В конце своего предисловия к «Времени больших ожиданий» мне хочется сказать, что замысел автобиографической «Повести о жизни» созрел у отца уже в середине 30-х годов. В журнале «Детская литература» (1937, № 22) была опубликована его статья «Несколько слов о себе». По сути это был ответ на анкетный вопрос журнальной рубрики «Трибуна работников детской книги: писатели о себе». Его статья явилась своеобразной канвой будущих книг «Повести о жизни». Об одесском периоде своей жизни К. Г. Паустовский написал в ней:

«Пришла революция, газетная работа и новые скитания, вызванные гражданской войной. Киев, Полесье, бои с бандами, Одесса – ее пустой порт, ее пустые в то время улицы, где буйно разрасталась акация, работа в газете «Моряк». Это была необыкновенная газета. В ней было около ста сотрудников – писателей, поэтов, художников, лоцманов, матросов, капитанов и грузчиков. Гонорар платили хлебом и табаком. Крепкий черноморский смех гремел в редакции с утра до ночи. Был голод, но люди смеялись, – будущее шумело вокруг, каждый день был талантлив и свеж Багрицкий приносил в редакцию свои стихи и пел их своим хриплым взволнованным голосом.
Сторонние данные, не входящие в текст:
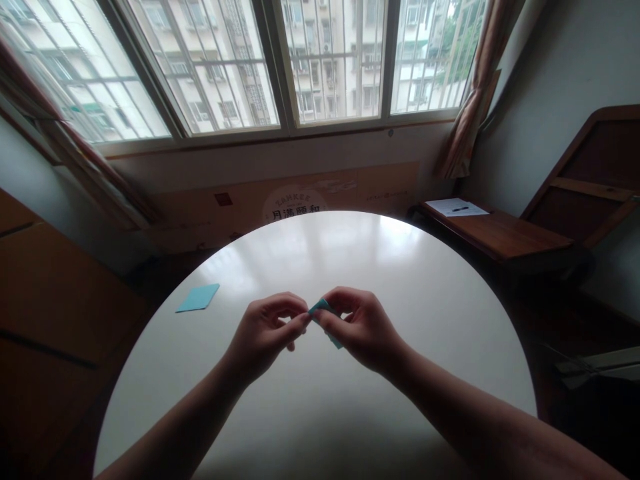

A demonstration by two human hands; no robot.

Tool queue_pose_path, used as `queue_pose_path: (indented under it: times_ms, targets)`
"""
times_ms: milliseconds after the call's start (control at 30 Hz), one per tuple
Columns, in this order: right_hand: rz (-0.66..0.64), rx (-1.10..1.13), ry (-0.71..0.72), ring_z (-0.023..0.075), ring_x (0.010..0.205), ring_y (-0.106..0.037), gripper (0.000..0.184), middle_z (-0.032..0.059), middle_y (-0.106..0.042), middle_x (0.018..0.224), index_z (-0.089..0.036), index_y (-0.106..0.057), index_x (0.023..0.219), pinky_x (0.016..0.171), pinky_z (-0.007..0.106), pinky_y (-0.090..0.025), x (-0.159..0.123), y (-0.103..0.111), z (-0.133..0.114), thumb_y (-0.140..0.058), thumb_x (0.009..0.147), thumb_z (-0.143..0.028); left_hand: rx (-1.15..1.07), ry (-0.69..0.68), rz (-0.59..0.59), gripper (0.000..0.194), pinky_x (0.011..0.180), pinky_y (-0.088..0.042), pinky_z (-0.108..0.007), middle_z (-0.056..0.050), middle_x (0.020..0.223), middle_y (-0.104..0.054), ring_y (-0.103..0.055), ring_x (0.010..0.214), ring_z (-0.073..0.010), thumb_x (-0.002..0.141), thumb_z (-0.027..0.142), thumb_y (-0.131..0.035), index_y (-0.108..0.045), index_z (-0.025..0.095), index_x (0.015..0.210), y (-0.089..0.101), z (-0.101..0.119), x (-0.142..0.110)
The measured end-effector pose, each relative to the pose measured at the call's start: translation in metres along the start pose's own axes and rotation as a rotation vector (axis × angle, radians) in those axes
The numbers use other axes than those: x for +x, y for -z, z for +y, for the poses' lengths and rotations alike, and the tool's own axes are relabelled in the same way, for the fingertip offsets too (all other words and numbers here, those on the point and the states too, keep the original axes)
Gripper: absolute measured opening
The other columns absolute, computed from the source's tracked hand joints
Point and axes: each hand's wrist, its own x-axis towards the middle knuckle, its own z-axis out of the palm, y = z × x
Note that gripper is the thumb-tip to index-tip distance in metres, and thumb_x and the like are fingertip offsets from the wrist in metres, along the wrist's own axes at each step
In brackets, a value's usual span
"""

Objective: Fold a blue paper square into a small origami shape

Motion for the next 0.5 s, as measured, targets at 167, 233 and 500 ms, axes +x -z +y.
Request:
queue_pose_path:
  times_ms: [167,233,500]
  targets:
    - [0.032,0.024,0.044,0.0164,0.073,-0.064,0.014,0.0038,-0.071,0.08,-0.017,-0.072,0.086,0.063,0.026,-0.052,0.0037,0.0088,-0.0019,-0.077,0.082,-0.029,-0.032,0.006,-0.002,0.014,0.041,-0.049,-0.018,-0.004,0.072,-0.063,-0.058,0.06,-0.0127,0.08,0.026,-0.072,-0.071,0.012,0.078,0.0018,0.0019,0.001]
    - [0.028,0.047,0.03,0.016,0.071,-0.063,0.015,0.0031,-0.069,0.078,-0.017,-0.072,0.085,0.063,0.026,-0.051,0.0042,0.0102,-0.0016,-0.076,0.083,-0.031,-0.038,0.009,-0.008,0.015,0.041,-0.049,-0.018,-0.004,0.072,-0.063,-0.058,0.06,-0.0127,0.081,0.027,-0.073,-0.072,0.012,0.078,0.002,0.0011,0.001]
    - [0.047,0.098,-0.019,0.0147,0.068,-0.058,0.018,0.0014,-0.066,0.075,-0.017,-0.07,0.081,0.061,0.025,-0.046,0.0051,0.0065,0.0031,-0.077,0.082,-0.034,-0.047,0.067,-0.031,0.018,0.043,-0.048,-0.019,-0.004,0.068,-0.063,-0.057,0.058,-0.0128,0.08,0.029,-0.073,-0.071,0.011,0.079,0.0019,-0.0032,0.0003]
В Одессе я впервые начал писать. Тогда в Одессе начали писать Бабель и Катаев, Ильф и Олеша, Багрицкий и Гехт. Я никогда не забуду работу Бабеля над словом. Я наблюдал ее и понял, что каждое слово заключает в себе великие опасности и вместе с тем великие возможности для писателя. Для точного владения словом нужен беспощадный вкус, строгость.

Из Одессы я уехал на юг на старом пароходе, груженном минами. Девять дней нас мотало в открытом море ледяным штормом. Мы погибали и взывали о помощи по радио, но никто не мог нам помочь – весь флот был уведен белыми за границу».

Среди бумаг отца я нашел еще один любопытный листок, который, как и предыдущая статья в «Детской литературе», проливает свет над замыслом его автобиографического произведения, в том числе и об одесской жизни. Этот листок можно рассматривать как своего рода план «Рассказа ассоциаций». Есть у рассказа и подзаголовок: «Опыт автобиографии». Первая строка плана начинается с перечисления: «Киев Гимназия каштаны [нрзб.] Вертинский». Одесский ряд представляет собой следующую цепочку записей: «Гюль-Назаров Одесса [нрзб.] с Лифшицем [нрзб.] перед морем Дом Ландесмана бегство белых Опродкомгуб Юшкевич Моряк Кривоходкин чисто в порту Лукагер (эта фамилия вначале записана, а затем зачеркнута) берега Аркадии на 16 станции [нрзб.] голод истории…»

И еще о замысле. Меня не покидает удивление, что жизнь героя в Одессе разбита писателем как бы на два периода. Первый описан в заключительных главах повести «Начало неведомого века», после того, как Паустовский прибыл в Одессу в начале ноября 1919 года. Тогда же он знакомится с журналистом Александром Гюль-Назарьянцем (в повести -Назаров). Второй период, собственно, и составляет целиком книгу «Времени больших ожиданий» с включением в нее в конце двух «севастопольских» глав. Такое деление, в общем-то, естественно: первые события проходят в основном до советской власти, а «Время…» – при ее становлении. И все же если новый, молодой читатель, впервые соприкасающийся с творчеством Константина Паустовского, возьмет в руки книгу «Время больших ожиданий» – отдельно как таковую, – то его впечатление будет несколько обеднено.

Поэтому при издании повести «Время больших ожиданий» отдельной книжкой необходимо включить в нее одесские фрагменты глав «О фиринке, водопроводе и мелких опасностях», «Последняя шрапнель» – из повести «Начало неведомого века». Такой подход вполне оправдан, так как при этом не нарушается авторский замысел писателя и в то же время читатель не будет обделен и обеднен в своих впечатлениях.